There has been much journeying since her initial encounters with disabled people and during this inaugural professorial lecture Hayley will reflect on the ebb and flow of her personal and professional journey with disability and difference in physical education and sport.

As an earlier career researcher, Professor Fitzgerald published “Still feeling like a spare piece of luggage”? Embodied experiences of (dis)ability in physical education and school sport (2005). In part, this paper highlights how a normative culture is etched into physical education and sport, and how this can lead to less favourable experiences for some young people, including those experiencing disabilities. Twenty years on, in this inaugural lecture, Hayley revisits if young people ‘still feel like a spare piece of luggage’ and consider three questions: Can every-body be included in physical education and sport? How can we conduct research to include every-body? And what theoretical resources can we use to help explain the experiences of every-body in physical education and sport. Hayley hopes the journey you navigate with her during this inaugural lecture will heighten your awareness of why we should concern ourselves with disability and difference.

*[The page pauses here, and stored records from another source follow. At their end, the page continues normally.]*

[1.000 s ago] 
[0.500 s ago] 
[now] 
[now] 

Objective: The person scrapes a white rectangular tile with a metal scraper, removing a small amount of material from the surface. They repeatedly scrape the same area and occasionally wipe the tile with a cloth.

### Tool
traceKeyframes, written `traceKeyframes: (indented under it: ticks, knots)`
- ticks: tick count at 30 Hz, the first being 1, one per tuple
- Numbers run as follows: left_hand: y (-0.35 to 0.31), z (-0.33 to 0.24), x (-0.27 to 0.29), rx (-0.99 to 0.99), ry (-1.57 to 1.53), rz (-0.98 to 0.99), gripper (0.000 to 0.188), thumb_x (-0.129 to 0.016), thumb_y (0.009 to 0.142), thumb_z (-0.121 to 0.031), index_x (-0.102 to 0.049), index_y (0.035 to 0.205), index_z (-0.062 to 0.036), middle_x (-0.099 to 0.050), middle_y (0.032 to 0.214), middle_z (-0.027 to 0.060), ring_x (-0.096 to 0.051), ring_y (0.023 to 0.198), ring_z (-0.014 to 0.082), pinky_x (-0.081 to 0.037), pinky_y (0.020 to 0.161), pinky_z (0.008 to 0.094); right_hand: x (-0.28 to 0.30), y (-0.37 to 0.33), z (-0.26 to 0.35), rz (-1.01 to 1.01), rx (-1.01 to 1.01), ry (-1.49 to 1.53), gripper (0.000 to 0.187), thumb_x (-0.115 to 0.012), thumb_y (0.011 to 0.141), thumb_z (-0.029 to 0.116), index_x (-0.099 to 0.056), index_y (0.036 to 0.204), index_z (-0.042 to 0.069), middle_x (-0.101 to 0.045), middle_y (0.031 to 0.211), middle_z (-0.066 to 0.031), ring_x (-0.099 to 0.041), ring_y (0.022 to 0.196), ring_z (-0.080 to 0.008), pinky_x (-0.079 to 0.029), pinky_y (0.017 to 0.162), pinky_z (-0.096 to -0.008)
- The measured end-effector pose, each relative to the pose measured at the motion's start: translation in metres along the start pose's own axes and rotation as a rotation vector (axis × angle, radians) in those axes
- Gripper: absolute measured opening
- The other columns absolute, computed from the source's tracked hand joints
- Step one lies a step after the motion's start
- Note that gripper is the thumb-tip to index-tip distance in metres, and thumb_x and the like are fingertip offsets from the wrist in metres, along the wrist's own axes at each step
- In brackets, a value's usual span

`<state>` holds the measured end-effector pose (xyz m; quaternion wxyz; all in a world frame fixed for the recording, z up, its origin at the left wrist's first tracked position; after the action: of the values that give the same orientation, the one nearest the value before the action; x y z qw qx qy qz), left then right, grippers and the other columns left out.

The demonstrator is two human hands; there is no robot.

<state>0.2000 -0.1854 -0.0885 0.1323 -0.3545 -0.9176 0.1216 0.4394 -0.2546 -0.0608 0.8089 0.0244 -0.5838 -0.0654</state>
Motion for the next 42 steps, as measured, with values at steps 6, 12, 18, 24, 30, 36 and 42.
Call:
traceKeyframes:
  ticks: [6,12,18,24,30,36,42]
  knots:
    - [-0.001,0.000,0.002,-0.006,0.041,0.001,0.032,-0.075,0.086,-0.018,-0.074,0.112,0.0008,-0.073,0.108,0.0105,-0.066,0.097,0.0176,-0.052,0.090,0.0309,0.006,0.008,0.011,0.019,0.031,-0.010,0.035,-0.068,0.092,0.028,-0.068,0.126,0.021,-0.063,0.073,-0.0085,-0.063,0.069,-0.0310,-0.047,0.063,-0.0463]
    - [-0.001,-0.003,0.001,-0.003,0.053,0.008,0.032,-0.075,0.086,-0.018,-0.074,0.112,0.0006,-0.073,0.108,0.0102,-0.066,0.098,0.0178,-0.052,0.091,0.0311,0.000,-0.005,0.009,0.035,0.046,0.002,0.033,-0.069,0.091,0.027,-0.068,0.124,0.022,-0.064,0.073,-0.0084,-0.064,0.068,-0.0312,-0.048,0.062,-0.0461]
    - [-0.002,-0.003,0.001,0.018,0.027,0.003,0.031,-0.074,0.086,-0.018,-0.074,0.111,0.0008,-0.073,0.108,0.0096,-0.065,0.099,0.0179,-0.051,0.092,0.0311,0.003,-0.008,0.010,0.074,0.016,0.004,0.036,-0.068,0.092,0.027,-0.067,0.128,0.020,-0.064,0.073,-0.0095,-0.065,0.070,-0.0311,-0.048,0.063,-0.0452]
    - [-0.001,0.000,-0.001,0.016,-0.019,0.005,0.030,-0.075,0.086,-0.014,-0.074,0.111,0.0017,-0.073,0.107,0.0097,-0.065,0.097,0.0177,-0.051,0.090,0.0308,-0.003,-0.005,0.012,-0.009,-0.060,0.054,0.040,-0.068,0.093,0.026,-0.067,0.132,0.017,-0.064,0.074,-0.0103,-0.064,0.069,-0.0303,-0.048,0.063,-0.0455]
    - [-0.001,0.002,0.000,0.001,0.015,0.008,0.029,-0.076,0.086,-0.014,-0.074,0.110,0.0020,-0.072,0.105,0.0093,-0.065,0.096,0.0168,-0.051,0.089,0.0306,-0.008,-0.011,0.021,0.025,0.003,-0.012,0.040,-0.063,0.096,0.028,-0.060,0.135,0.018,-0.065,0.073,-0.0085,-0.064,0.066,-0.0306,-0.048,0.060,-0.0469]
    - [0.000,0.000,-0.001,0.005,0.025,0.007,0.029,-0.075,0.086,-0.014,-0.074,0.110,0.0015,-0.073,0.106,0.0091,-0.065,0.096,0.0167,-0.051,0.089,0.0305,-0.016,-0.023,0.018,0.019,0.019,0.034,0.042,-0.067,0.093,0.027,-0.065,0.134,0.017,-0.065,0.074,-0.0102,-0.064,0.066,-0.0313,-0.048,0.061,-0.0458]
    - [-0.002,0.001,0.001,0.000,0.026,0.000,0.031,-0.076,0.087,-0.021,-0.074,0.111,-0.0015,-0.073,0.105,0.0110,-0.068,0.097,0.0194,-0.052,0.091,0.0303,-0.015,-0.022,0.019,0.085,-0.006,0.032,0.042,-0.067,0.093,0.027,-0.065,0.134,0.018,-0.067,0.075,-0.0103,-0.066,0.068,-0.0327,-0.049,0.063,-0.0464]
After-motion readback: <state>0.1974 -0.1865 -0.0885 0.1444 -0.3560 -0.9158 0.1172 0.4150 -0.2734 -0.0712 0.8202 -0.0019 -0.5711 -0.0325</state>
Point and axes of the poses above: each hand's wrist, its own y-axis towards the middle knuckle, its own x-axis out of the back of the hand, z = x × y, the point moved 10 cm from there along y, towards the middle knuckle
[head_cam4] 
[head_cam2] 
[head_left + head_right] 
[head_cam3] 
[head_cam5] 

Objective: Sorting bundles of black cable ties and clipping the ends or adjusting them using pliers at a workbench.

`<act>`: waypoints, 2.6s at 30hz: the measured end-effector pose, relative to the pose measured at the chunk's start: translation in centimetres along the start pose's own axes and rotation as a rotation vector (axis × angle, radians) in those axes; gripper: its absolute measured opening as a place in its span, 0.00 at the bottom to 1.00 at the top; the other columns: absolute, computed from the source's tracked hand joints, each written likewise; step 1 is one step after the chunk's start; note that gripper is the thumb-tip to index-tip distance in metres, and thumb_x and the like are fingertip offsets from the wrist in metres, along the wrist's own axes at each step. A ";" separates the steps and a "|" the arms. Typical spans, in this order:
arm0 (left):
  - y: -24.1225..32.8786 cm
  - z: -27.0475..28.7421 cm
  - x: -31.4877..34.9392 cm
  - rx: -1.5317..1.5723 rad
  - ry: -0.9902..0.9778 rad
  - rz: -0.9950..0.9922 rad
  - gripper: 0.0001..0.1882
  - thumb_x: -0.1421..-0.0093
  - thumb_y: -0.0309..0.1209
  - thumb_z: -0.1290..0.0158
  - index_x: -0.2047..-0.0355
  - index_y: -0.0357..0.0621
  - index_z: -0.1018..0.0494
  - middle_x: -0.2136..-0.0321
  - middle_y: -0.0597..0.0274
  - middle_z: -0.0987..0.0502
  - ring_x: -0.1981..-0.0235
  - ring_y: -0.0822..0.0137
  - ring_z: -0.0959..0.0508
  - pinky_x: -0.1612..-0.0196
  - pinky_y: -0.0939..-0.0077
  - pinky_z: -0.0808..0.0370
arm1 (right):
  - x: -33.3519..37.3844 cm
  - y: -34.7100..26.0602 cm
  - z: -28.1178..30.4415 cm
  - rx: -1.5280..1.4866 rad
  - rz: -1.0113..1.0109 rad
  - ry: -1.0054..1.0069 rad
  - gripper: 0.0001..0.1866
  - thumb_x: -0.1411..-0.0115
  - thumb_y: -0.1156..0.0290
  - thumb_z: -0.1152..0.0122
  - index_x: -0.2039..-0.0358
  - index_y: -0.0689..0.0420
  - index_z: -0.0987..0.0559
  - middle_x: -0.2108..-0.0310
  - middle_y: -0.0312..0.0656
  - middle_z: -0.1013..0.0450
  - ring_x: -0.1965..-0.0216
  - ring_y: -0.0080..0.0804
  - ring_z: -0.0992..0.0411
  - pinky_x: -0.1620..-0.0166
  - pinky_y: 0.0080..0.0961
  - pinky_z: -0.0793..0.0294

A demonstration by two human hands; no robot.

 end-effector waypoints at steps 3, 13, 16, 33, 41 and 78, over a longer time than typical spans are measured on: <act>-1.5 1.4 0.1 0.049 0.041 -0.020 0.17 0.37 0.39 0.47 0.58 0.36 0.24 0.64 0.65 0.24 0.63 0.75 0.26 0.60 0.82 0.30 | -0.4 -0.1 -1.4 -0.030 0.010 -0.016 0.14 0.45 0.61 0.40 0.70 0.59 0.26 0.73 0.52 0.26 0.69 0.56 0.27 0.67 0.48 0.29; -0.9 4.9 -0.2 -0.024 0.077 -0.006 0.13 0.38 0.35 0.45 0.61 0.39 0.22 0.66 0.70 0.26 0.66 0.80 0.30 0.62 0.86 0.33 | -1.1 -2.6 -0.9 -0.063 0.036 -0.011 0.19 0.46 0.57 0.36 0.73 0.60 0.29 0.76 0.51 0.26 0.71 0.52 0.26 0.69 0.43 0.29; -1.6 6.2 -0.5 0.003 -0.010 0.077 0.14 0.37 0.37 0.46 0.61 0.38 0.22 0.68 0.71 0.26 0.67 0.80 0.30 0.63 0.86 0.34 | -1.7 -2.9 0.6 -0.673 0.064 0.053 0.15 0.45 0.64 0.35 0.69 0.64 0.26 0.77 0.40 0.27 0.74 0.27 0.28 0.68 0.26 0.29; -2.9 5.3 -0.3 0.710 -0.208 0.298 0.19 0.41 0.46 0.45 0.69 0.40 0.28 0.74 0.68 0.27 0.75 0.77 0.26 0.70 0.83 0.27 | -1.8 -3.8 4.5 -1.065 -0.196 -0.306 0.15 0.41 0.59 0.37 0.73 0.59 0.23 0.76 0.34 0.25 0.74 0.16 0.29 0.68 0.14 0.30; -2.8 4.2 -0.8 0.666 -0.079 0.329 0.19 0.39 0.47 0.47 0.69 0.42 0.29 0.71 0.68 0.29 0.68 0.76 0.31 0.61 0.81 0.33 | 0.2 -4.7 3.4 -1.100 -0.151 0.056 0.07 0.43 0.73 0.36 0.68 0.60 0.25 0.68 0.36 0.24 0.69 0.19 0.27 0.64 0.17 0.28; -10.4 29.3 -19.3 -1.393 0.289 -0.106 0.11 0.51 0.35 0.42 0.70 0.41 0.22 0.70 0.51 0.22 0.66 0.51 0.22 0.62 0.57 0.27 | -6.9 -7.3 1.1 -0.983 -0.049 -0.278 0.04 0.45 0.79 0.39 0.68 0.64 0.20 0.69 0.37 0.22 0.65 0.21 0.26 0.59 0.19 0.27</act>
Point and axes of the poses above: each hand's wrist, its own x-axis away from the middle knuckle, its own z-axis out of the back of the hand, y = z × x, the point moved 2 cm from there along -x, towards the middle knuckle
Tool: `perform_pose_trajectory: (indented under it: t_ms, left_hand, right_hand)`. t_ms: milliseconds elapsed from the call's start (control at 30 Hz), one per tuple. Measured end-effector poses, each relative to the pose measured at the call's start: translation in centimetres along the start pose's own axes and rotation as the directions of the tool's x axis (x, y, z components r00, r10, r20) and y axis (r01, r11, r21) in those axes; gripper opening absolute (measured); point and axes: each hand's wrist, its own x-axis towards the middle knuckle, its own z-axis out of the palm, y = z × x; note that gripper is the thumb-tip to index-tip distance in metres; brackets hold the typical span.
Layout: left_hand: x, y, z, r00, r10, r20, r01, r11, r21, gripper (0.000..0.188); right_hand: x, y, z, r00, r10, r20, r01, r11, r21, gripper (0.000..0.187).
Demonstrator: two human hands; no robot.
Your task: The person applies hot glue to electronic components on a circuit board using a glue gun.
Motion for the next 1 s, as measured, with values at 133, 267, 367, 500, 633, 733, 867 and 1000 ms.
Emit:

Every-body does matter in physical education and sport, and this includes young disabled people.

Professor Hayley Fitzgerald

Professor Hayley Fitzgerald is a Professor of Disability Sport within the Carnegie School of Sport at Leeds Beckett University in the UK. Hayley enjoyed a career in disability sport as a development officer before taking up academic posts at Loughborough University and Leeds Beckett University. She is an internationally recognised expert in the area of disability, physical education and youth sport. Hayley is committed to including all young disabled people within research and has been at the forefront of developments associated with creating accessible and participatory research approaches to data collection. In more recent years, Hayley’s research has adopted an intersectional lens in order to better understand how different people, often challenged in their engagement with physical education and sport, might be better served through policy and practice.

Professor Hayley Fitzgerald’s research activities have culminated in multiple award-winning publications which have helped to shape the field. She is regularly invited to give keynote presentations at national and international conferences and is currently a Visiting Professor of Disability Sport at the University of Worcester. Hayley is actively involved in teaching undergraduate and postgraduate students, and believes their education is key to ensuring the next generation of physical education teachers and sports leaders promote inclusive opportunities for all. Currently, Hayley is a Director of Unorthobox, a community interest group supporting people from all backgrounds to participate in ‘non-contact’ boxing. She is also a boxing coach at the University of Bradford and is soon to become a volunteer skateboarding coach at the LS-Ten skatepark in Leeds.

This lecture is part of Leeds Beckett university's inaugural professional lecture series.